J temanku, ada satu hal yang begitu menyita pikiranku belakangan ini. Usiaku sudah lewat setengah abad, namun begitu banyak hal yang belum aku alami dan pahami. Kurasa dunia ini terlalu luas untuk dijelajahi sendiri (dan seperti yang kau tau aku memang terlalu suka diam di rumah).


Tidakkah kau juga penasaran apakah rasa cinta dan dicintai bisa membuat hidup jadi lebih mudah untuk dijalani? Buatku yang namanya rasa cinta itu seperti dongeng dan legenda. Semua orang membicarakannya begitu saja namun bagiku itu terasa seperti suatu hal yang cuma karangan.


***


J,

Lucu sekali kalau kupikir-pikir lagi soal bagaimana adik-adikku sudah pandai menasehatiku soal ketenangan hati. Aku ini memang kakak yang payah, ya?

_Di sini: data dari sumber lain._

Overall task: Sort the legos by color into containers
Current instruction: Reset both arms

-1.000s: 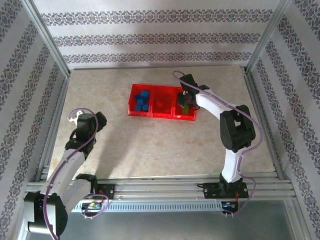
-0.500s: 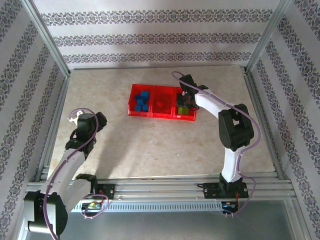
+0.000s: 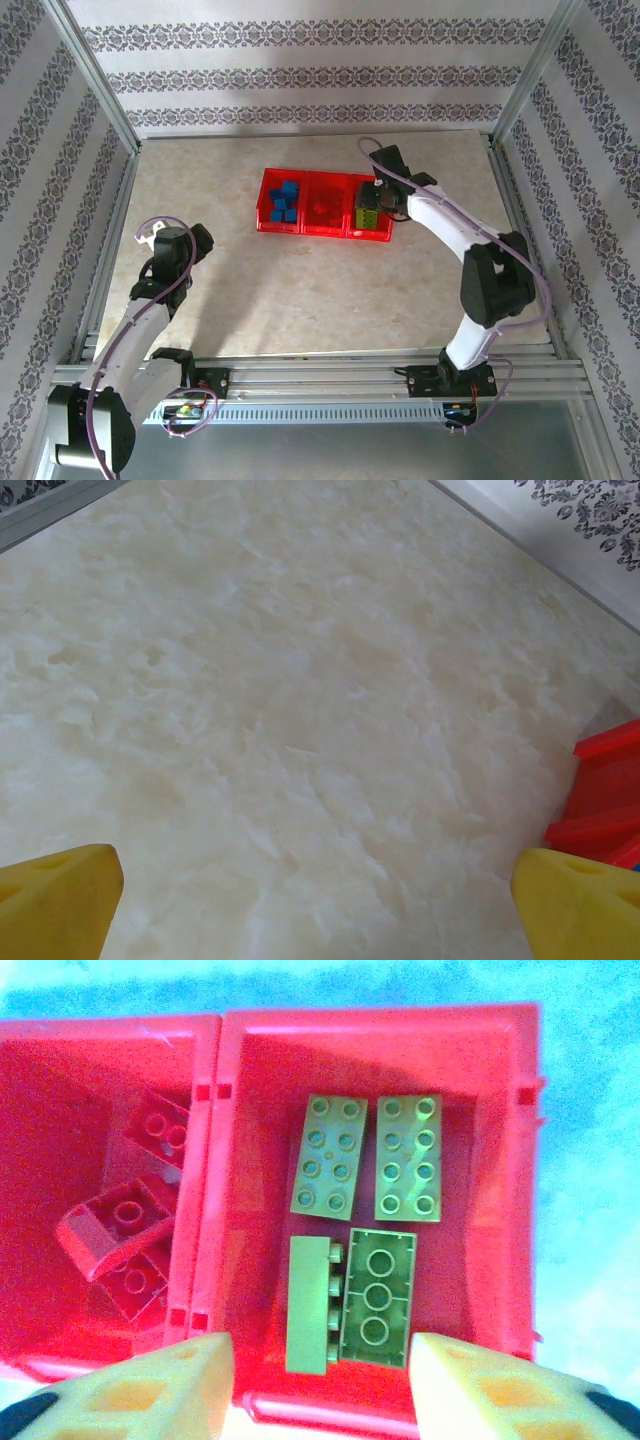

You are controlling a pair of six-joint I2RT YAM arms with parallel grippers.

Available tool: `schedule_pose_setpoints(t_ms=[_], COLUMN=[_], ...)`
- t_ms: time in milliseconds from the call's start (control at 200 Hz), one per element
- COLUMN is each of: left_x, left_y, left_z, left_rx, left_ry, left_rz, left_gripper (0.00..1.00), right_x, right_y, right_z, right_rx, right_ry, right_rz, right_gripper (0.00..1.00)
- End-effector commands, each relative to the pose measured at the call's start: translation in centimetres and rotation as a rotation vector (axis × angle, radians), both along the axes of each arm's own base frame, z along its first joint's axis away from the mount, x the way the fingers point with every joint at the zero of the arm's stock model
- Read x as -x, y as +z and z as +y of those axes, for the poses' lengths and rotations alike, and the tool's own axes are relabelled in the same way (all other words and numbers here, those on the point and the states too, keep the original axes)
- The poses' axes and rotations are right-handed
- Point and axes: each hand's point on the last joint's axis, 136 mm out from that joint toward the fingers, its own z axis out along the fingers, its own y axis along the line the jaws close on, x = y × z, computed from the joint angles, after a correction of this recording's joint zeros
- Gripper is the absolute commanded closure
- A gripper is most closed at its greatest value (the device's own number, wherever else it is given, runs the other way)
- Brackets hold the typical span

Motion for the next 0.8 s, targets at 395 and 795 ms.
schedule_pose_setpoints(t_ms=[395, 795], left_x=[1.8, 3.3], left_y=[3.5, 5.7], left_z=[2.1, 2.6], left_rx=[-0.103, -0.182], left_ry=[0.059, 0.049], left_rz=[-0.063, -0.162], left_gripper=[0.0, 0.0], right_x=[6.6, 9.9], right_y=[6.7, 7.5], right_z=[-7.9, -14.0], right_rx=[0.156, 0.287], right_ry=[-0.136, -0.343], right_rz=[-0.269, -0.418], right_gripper=[0.02, 0.02])
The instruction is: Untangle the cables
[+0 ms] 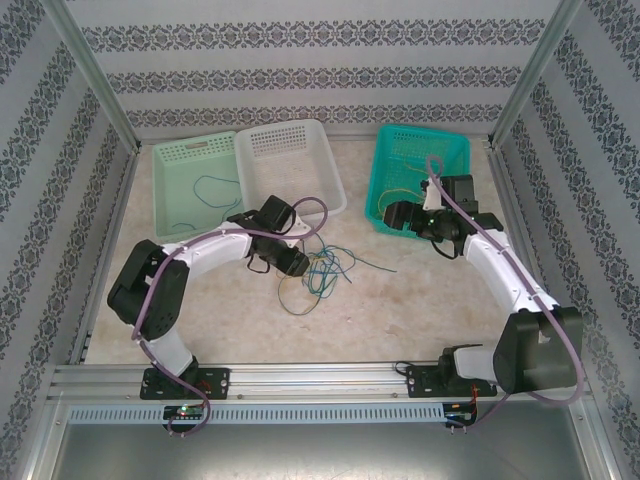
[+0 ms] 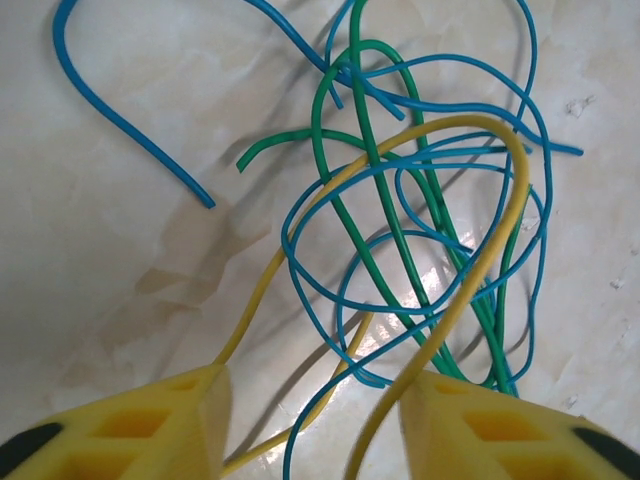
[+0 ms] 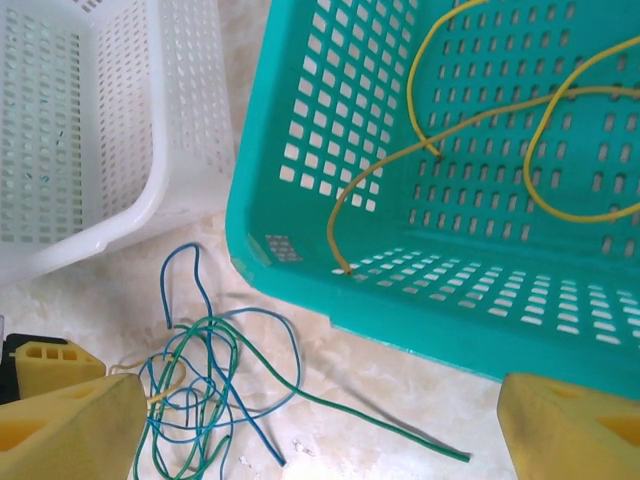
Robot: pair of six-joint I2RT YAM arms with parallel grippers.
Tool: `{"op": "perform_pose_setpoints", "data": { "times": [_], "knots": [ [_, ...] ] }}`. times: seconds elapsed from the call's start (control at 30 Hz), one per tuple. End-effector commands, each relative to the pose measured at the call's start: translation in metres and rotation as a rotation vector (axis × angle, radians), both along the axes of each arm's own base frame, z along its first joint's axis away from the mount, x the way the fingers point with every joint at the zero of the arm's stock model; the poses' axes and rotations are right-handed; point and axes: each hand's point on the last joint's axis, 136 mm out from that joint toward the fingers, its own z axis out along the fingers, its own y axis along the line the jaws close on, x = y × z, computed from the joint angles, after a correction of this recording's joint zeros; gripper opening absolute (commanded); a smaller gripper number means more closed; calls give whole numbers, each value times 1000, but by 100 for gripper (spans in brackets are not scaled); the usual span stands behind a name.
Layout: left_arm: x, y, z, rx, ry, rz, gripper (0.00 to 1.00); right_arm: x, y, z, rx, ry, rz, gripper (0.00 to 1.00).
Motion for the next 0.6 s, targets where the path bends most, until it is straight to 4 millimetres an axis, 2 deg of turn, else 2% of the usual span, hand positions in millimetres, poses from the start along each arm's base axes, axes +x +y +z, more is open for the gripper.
{"op": "perform_pose_setpoints", "data": {
  "times": [0.0,0.1,0.17,0.37,0.57],
  "knots": [
    [0,-8,3,1,1,-40,39,-10,13,3,-1,-24,24,90],
    [4,-10,1,-4,6,-32,31,-23,28,-7,-13,-19,45,89],
    [5,-10,-2,-4,7,-21,23,-30,38,-13,14,-11,46,89],
    [8,-15,5,-37,0,-10,5,-49,86,-27,22,7,130,86],
    [11,-13,21,-48,-42,15,1,-45,144,-52,73,84,159,80]
  ]
}}
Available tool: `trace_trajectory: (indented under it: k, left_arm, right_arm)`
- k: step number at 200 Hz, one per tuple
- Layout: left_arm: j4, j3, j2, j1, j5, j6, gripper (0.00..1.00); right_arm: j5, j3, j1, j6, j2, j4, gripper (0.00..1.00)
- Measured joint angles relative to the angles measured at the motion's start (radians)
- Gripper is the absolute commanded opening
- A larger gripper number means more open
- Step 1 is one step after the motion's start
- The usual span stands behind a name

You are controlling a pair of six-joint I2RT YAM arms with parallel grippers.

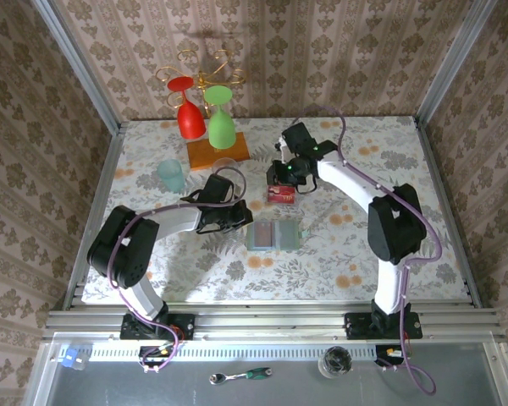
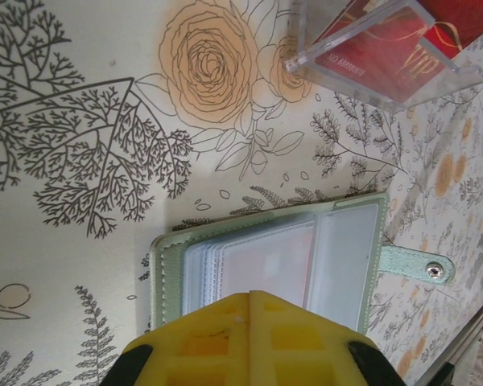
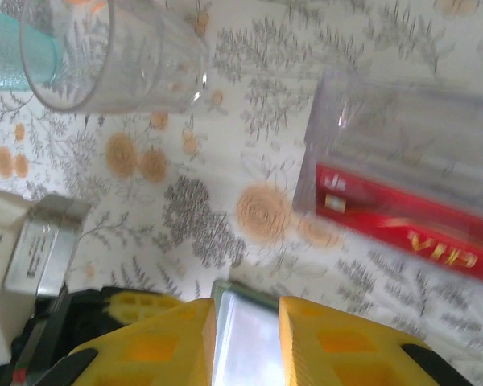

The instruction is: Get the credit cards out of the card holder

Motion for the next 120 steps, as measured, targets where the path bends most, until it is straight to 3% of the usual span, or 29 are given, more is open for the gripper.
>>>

Bisa kubayangkan jika mendengar ini mereka tentu akan mengomel dan menceramahiku soal 'umur bukanlah ukuran yang adil'. Sejak kapan sih bocah-bocah manis ini tumbuh dewasa dan jadi bijaksana? Aku benar-benar sudah melewatkan begitu banyak hal ya?


***


Hai J

Sekarang tengah malam di tempatku, dan hari ini hujan lagi seharian. Harusnya ini jadi hari-hari yang menenangkan, tapi aku malah (lagi-lagi) kepikiran soal masa depan.

Setiap memikirkan masa depan aku selalu merasa takut,  ngeri. Entah bagaimana jadinya hidupku nanti. Makin hari aku semakin tumpul. 

Kau ingat dulu aku bermimpi jadi seorang penyair? Tepatnya, penyair yang lahir dari rasa kecewa dan kesedihan tak terperi. Dramatis benar, persis seperti yang kusukai.

Mimpi itu kupelihara begitu lama sampai-sampai aku masih belum rela merayakan kegagalanku meski arahku berjalan sekarang sudah jelas berlawanan. 

Katanya perlu keberanian juga untuk menyerah. Tapi aku ini penakut, tentu kau tau betul soal itu. 


Doa terbaik untukmu dan semua orang yang baik dan yang tidak baik. Semoga hari-hari kita selalu dimudahkan.


Tulislah balik untukku jika sempat.


***


Teruntuk J,

Tadinya kupikir aku sudah tak punya alasan lagi untuk terus dan tetap menyuratimu. Aku tau tulisan ini tak berbalas, meski kadang aku benar-benar mengharapkan untuk mendengar jawaban entah dari mana. Sungguh harapan yang konyol. Tapi semua harapan itu konyol, ya kan?